Could you output each line of the data that follows exactly?

== Data below ==
----

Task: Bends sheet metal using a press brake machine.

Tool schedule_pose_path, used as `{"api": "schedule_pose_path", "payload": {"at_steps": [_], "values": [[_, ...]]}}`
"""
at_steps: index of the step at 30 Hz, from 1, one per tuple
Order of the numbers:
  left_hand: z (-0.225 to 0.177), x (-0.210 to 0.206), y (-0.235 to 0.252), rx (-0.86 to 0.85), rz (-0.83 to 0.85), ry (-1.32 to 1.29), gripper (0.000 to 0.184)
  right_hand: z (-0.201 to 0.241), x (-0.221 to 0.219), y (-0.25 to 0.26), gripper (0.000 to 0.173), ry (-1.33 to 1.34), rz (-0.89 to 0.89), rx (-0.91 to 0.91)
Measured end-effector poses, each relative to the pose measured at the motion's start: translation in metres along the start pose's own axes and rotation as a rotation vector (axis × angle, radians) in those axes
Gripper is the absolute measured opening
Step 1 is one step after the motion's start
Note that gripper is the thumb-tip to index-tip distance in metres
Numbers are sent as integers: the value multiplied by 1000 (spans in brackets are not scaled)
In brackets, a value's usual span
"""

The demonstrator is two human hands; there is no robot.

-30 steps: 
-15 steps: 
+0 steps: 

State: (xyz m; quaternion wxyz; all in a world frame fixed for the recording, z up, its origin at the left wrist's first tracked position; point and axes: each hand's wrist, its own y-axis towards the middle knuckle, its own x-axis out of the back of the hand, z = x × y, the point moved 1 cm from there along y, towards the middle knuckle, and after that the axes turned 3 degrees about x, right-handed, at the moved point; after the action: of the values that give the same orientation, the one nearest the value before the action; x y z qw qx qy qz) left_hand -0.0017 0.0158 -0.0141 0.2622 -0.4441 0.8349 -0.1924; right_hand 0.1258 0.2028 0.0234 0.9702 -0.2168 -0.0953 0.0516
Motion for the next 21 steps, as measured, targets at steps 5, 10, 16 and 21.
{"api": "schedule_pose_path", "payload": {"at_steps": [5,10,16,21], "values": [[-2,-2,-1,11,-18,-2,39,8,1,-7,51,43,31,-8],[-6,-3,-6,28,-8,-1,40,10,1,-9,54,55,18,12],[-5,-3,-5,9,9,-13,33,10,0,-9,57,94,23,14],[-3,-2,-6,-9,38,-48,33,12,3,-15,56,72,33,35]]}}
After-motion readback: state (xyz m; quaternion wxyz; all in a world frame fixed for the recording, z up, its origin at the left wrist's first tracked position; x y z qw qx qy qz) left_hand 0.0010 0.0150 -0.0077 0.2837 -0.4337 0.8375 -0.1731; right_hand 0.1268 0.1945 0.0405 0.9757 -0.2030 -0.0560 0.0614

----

== Expected output ==
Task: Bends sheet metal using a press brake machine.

Tool schedule_pose_path, used as `{"api": "schedule_pose_path", "payload": {"at_steps": [_], "values": [[_, ...]]}}`
"""
at_steps: index of the step at 30 Hz, from 1, one per tuple
Order of the numbers:
  left_hand: z (-0.225 to 0.177), x (-0.210 to 0.206), y (-0.235 to 0.252), rx (-0.86 to 0.85), rz (-0.83 to 0.85), ry (-1.32 to 1.29), gripper (0.000 to 0.184)
  right_hand: z (-0.201 to 0.241), x (-0.221 to 0.219), y (-0.25 to 0.26), gripper (0.000 to 0.173), ry (-1.33 to 1.34), rz (-0.89 to 0.89), rx (-0.91 to 0.91)
Measured end-effector poses, each relative to the pose measured at the motion's start: translation in metres along the start pose's own axes and rotation as a rotation vector (axis × angle, radians) in those axes
Gripper is the absolute measured opening
Step 1 is one step after the motion's start
Note that gripper is the thumb-tip to index-tip distance in metres
Numbers are sent as integers: the value multiplied by 1000 (spans in brackets are not scaled)
In brackets, a value's usual span
"""

The demonstrator is two human hands; there is no robot.

-30 steps: 
-15 steps: 
+0 steps: 

State: (xyz m; quaternion wxyz; all in a world frame fixed for the recording, z up, its origin at the left wrist's first tracked position; point and axes: each hand's wrist, its own y-axis towards the middle knuckle, its own x-axis out of the back of the hand, z = x × y, the point moved 1 cm from there along y, towards the middle knuckle, and after that the axes turned 3 degrees about x, right-handed, at the moved point; after the action: of the values that give the same orientation, the one nearest the value before the action; x y z qw qx qy qz) left_hand -0.0017 0.0158 -0.0141 0.2622 -0.4441 0.8349 -0.1924; right_hand 0.1258 0.2028 0.0234 0.9702 -0.2168 -0.0953 0.0516
Motion for the next 21 steps, as measured, targets at steps 5, 10, 16 and 21.
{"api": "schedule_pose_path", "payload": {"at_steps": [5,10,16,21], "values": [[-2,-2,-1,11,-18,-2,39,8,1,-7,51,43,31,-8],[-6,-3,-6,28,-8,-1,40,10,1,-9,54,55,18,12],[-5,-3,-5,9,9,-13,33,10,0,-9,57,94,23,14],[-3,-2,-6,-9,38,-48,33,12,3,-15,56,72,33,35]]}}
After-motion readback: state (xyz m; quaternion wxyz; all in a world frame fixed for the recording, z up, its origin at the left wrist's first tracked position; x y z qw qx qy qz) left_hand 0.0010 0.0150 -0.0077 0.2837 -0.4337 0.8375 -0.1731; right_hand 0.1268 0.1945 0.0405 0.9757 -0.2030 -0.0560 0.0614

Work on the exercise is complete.